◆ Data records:
┌────────

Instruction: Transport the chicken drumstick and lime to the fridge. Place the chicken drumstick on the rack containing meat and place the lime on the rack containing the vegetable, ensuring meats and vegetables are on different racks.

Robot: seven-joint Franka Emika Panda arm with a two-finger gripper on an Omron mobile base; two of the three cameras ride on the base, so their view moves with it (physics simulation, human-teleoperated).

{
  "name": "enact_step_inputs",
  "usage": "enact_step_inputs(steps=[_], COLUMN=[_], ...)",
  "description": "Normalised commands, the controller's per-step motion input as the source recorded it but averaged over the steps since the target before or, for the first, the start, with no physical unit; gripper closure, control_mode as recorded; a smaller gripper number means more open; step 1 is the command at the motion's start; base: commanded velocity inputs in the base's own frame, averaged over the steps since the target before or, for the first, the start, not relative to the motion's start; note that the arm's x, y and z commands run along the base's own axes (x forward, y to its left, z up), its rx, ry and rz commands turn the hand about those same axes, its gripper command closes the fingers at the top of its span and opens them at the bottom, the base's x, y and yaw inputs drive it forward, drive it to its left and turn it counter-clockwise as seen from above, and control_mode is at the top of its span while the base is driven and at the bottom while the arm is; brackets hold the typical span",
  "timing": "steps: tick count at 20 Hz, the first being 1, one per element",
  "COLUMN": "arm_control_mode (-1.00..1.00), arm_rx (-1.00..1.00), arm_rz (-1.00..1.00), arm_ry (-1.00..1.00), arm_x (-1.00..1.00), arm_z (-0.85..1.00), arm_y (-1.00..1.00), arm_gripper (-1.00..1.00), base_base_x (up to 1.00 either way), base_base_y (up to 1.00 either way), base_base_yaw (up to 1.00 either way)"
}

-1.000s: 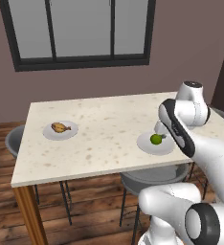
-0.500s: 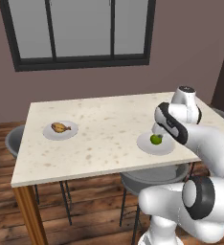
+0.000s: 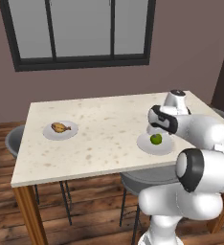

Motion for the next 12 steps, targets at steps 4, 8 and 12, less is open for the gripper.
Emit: enact_step_inputs(steps=[4,8,12], arm_control_mode=[-1.00,-1.00,-1.00], arm_rx=[0.00,0.00,0.00], arm_rz=[0.00,0.00,-0.01], arm_ry=[0.01,0.01,0.01], arm_x=[0.38,0.28,0.17], arm_z=[-0.32,-0.33,-0.22], arm_y=[-0.04,-0.03,-0.06], arm_gripper=[-1.00,-1.00,-1.00], base_base_x=[0.00,0.00,0.00], base_base_y=[0.00,0.00,0.00], base_base_yaw=[0.00,0.00,0.00])
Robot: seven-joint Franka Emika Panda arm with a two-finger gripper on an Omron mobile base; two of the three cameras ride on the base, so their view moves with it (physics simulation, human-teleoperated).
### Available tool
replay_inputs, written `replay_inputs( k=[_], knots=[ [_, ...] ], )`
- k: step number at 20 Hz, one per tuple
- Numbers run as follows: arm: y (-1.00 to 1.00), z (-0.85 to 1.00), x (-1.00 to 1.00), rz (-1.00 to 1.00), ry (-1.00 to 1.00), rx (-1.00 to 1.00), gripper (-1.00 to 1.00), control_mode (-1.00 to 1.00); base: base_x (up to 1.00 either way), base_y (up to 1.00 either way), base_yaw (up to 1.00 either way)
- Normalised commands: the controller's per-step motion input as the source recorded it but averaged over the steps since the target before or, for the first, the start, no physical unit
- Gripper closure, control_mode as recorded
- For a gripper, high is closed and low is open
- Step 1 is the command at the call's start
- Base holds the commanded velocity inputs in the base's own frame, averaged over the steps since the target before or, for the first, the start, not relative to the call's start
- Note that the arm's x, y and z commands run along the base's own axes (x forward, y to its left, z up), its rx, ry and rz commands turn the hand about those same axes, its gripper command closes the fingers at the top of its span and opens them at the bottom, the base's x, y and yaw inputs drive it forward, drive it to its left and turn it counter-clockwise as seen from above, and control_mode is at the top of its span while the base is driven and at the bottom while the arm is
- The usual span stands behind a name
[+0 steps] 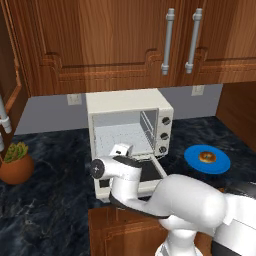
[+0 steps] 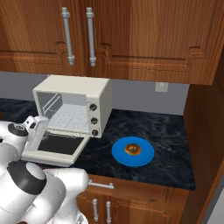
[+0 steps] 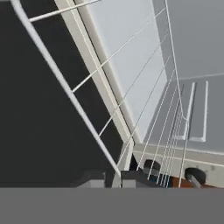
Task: Pick up the bagel from the plate, place it on the toaster oven rack, close the door, and set the timer.
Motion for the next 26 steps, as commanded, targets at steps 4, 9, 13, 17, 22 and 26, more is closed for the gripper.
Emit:
replay_inputs(
  k=[4, 9, 13, 17, 22, 26],
  knots=[
    [0.08, 0.01, -0.38, 0.00, 0.16, 0.00, -1.00, -1.00, 0.00, 0.00, 0.00],
    [0.00, 0.24, -0.67, 0.00, 0.05, 0.00, -1.00, -1.00, 0.00, 0.00, 0.00],
    [0.00, 0.68, -0.81, 0.00, 0.00, 0.02, -1.00, -1.00, 0.00, 0.00, 0.00],
    [-0.12, 0.96, -0.61, -0.03, 0.00, 0.08, -1.00, -1.00, 0.00, 0.00, 0.00],
    [-0.60, 0.95, -0.23, -0.10, 0.01, 0.20, -1.00, -1.00, 0.00, 0.00, 0.00],
    [-0.95, 0.71, 0.00, -0.14, 0.01, 0.23, -1.00, -1.00, 0.00, 0.00, 0.00]
  ],
)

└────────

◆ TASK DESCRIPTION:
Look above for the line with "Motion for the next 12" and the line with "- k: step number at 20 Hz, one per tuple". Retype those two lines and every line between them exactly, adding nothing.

◆ ANSWER FOR THE TASK:
Motion for the next 12 steps, targets at steps 4, 8 and 12, less is open for the gripper.
Emit: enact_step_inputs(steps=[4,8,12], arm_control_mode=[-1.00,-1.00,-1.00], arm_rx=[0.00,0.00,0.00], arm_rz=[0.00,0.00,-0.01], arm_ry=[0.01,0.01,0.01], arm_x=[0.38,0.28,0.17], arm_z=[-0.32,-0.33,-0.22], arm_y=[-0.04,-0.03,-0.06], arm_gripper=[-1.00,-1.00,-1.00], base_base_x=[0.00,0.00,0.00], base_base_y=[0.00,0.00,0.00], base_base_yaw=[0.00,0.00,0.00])
Robot: seven-joint Franka Emika Panda arm with a two-finger gripper on an Omron mobile base; two of the three cameras ride on the base, so their view moves with it (physics simulation, human-teleoperated).
### Available tool
replay_inputs, written `replay_inputs( k=[_], knots=[ [_, ...] ], )`
- k: step number at 20 Hz, one per tuple

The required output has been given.